**To do:** Transcribe the full listing word for word, leaving nothing out.
-------- Provided data
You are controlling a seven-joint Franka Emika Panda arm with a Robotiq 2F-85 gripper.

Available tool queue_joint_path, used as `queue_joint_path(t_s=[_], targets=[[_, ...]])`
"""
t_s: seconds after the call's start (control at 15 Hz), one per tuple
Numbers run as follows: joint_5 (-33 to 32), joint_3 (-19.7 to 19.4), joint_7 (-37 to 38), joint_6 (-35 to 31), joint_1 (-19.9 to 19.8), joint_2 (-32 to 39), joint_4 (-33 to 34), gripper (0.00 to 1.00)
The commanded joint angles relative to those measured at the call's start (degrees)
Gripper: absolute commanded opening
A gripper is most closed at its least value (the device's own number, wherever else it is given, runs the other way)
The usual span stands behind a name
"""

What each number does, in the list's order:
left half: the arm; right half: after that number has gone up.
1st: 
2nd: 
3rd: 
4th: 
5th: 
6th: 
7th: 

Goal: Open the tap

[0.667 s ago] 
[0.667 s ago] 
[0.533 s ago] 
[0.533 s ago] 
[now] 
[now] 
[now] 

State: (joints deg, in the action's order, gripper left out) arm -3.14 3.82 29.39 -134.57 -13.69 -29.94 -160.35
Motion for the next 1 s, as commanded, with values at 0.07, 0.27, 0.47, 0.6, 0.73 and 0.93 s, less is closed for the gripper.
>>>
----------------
**Solution for this problem:**
You are controlling a seven-joint Franka Emika Panda arm with a Robotiq 2F-85 gripper.

Available tool queue_joint_path, used as `queue_joint_path(t_s=[_], targets=[[_, ...]])`
"""
t_s: seconds after the call's start (control at 15 Hz), one per tuple
Numbers run as follows: joint_5 (-33 to 32), joint_3 (-19.7 to 19.4), joint_7 (-37 to 38), joint_6 (-35 to 31), joint_1 (-19.9 to 19.8), joint_2 (-32 to 39), joint_4 (-33 to 34), gripper (0.00 to 1.00)
The commanded joint angles relative to those measured at the call's start (degrees)
Gripper: absolute commanded opening
A gripper is most closed at its least value (the device's own number, wherever else it is given, runs the other way)
The usual span stands behind a name
"""

What each number does, in the list's order:
left half: the arm; right half: after that number has gone up.
1st: 
2nd: 
3rd: 
4th: 
5th: 
6th: 
7th: 

Goal: Open the tap

[0.667 s ago] 
[0.667 s ago] 
[0.533 s ago] 
[0.533 s ago] 
[now] 
[now] 
[now] 

State: (joints deg, in the action's order, gripper left out) arm -3.14 3.82 29.39 -134.57 -13.69 -29.94 -160.35
Motion for the next 1 s, as commanded, with values at 0.07, 0.27, 0.47, 0.6, 0.73 and 0.93 s, less is closed for the gripper.
>>>

Nothing further remains in this exercise.